European Commissioner for Agriculture and Rural Development
- In office 6 January 1989 – 4 January 1993
- President: Jacques Delors
- Preceded by: Frans Andriessen
- Succeeded by: René Steichen

Minister for Finance
- In office 10 March 1987 – 24 November 1988
- Taoiseach: Charles Haughey
- Preceded by: John Bruton
- Succeeded by: Albert Reynolds
- In office 9 March 1982 – 14 December 1982
- Taoiseach: Charles Haughey
- Preceded by: John Bruton
- Succeeded by: Alan Dukes

Tánaiste
- In office 9 March 1982 – 14 December 1982
- Taoiseach: Charles Haughey
- Preceded by: Michael O'Leary
- Succeeded by: Dick Spring

Minister for Agriculture
- In office 12 December 1979 – 30 June 1981
- Taoiseach: Charles Haughey
- Preceded by: Jim Gibbons
- Succeeded by: Alan Dukes

Minister of State
- 1978–1979: Public Service

Teachta Dála
- In office July 1969 – 24 November 1988
- Constituency: Sligo–Leitrim

Member of the European Parliament
- In office 14 June 1984 – 10 March 1987
- Constituency: Connacht–Ulster

Personal details
- Born: Raymond MacSharry 29 April 1938 (age 88) Sligo, Ireland
- Party: Fianna Fáil
- Spouse: Elaine Neilan ​ ​(m. 1960; died 2008)​
- Children: 6, including Marc
- Education: University College Galway

= Ray MacSharry =

Irish former politician (born 1938)

Ray MacSharry (born 29 April 1938) is an Irish former Fianna Fáil politician who served as Tánaiste from March 1982 to December 1982, European Commissioner for Agriculture and Rural Development from 1989 to 1993, Minister for Finance from March 1982 to December 1982 and 1987 to 1988, Minister for Agriculture from 1979 to 1981, Minister of State at the Department of the Public Service from 1978 to 1979. He served as a Teachta Dála (TD) for the Sligo–Leitrim constituency from 1969 to 1988. He also served as Member of the European Parliament (MEP) for the Connacht–Ulster constituency.

==Early life==
Born in Sligo, MacSharry was educated at the local national school before later briefly attending Summerhill College. After leaving school he worked as a livestock dealer throughout County Sligo and County Mayo, before becoming involved in the Meat Exporters Factory in his native town. MacSharry also owned his haulage firm.

==Political career==
===Beginnings===
MacSharry came from a non-political family; however, he became an active member of Fianna Fáil in Sligo.
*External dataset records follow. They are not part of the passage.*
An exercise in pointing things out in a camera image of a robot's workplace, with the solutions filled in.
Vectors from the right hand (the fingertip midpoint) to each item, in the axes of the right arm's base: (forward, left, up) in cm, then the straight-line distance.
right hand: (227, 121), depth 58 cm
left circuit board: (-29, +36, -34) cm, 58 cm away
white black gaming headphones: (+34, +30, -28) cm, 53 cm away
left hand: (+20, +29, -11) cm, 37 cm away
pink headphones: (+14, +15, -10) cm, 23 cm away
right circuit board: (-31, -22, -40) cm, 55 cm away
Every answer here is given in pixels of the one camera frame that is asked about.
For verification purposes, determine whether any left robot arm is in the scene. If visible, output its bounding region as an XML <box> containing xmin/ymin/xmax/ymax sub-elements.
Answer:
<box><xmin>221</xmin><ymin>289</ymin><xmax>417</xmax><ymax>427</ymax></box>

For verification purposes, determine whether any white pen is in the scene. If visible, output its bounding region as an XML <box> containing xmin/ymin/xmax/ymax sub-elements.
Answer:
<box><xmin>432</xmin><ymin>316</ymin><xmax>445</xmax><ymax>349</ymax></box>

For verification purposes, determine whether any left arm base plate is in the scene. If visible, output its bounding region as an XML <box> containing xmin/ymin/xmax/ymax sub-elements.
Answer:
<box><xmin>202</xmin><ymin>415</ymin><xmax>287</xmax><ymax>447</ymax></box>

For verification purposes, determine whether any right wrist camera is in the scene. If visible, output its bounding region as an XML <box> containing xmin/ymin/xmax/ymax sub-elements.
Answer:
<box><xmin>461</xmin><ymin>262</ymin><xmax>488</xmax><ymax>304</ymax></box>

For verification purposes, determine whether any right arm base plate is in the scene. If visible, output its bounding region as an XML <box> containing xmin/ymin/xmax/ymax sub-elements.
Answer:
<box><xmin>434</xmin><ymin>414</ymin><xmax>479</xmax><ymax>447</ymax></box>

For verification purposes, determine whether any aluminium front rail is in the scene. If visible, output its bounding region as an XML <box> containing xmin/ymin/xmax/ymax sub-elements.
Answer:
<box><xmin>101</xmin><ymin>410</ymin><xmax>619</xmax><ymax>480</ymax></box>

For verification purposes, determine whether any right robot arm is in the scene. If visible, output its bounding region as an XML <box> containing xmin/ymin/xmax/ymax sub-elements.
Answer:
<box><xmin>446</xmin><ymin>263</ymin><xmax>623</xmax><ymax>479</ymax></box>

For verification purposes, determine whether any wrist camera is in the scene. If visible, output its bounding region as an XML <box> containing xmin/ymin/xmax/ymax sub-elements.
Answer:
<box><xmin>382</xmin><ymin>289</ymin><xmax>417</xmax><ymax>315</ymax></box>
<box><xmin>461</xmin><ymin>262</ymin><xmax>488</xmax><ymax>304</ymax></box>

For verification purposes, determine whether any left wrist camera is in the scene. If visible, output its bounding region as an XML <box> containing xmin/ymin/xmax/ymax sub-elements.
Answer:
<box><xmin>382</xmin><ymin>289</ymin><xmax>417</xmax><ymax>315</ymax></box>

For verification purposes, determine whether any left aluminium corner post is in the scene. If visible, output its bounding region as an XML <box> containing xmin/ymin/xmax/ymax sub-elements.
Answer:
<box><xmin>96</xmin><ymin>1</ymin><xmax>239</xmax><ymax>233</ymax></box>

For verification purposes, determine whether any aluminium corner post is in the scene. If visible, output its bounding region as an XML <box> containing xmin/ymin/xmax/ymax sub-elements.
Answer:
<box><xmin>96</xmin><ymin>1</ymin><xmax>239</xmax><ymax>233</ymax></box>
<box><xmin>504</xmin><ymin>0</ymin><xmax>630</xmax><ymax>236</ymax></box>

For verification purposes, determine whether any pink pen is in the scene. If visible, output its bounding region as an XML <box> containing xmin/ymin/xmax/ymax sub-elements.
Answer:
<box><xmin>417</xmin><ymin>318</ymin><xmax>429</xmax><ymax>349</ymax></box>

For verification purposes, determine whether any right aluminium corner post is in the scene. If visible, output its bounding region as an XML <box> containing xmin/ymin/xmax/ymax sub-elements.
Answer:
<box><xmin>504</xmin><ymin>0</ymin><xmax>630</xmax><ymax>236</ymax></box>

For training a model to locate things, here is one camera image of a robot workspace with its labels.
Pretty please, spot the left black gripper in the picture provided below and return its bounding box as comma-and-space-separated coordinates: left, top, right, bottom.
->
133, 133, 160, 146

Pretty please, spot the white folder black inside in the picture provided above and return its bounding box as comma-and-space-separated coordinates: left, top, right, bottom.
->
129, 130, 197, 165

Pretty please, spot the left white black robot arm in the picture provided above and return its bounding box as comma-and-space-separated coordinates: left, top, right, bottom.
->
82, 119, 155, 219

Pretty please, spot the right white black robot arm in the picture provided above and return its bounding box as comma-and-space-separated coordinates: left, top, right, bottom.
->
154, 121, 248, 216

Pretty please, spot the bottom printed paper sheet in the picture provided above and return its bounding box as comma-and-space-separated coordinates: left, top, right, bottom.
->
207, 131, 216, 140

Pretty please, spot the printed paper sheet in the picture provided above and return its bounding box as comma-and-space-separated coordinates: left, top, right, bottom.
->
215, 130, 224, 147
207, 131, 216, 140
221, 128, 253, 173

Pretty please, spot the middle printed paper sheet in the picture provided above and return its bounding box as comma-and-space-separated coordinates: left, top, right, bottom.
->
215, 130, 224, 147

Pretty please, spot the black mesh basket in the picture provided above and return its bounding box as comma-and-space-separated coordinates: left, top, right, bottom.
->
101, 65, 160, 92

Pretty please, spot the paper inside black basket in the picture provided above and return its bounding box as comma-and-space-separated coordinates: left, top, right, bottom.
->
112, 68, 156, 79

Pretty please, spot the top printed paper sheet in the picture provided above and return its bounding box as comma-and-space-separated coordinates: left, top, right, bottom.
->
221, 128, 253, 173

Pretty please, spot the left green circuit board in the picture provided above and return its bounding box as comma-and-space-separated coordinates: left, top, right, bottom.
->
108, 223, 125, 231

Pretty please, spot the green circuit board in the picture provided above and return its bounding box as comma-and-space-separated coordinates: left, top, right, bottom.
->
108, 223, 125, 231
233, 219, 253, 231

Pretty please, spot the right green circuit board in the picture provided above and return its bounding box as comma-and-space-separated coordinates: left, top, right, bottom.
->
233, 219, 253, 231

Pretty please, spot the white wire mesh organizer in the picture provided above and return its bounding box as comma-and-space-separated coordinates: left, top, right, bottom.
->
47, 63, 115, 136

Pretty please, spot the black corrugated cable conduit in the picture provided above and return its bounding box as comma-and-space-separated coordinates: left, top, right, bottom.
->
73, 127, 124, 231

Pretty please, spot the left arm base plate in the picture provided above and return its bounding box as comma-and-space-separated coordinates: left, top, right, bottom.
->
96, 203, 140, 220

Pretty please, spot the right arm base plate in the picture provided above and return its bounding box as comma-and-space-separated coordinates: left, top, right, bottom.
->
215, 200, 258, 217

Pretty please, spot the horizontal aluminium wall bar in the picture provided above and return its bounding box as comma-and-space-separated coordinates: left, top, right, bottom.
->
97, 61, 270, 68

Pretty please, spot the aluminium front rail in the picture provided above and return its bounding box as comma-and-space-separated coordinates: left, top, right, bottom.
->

In 1967, he made his first move into politics when he secured election to both Sligo Borough Council and Sligo County Council.

MacSharry was first elected to Dáil Éireann as a Fianna Fáil TD for the Sligo–Leitrim constituency at the 1969 general election. MacSharry was re-elected to the Dáil at the 1973 general election; however, Fianna Fáil went into opposition as a Fine Gael–Labour Party government came to office. In Jack Lynch's subsequent front bench reshuffle, MacSharry was appointed Opposition Spokesperson on the Office of Public Works.

Following the 1977 general election, Fianna Fáil returned to government with a twenty-seat Dáil majority. In January 1978, with the introduction of the new Minister of State positions, he secured a junior ministerial post for the first time, as Minister of State at the Department of the Public Service.

===Cabinet minister===
In December 1979, Lynch announced his resignation as Taoiseach and as Fianna Fáil leader. The subsequent leadership contest was a straight battle between George Colley and Charles Haughey. Colley was the favoured choice of the outgoing leadership and the majority of the cabinet while Haughey had the backing of a large rump of backbench TDs who had become disillusioned with the party leadership. Although MacSharry was serving as junior minister to Colley, he was one of the strongest supporters of Haughey and nominated him for the position of party leader. Haughey succeeded in becoming party leader, albeit by a narrow margin of just six votes, and soon after was appointed as Taoiseach. MacSharry's support for Haughey was rewarded when he was appointed Minister for Agriculture in the new government. Agriculture was viewed as a key portfolio in Haughey's new cabinet and MacSharry was regarded as an effective Minister at a time when farm prices were falling. He was also successful in agricultural negotiations with the EEC.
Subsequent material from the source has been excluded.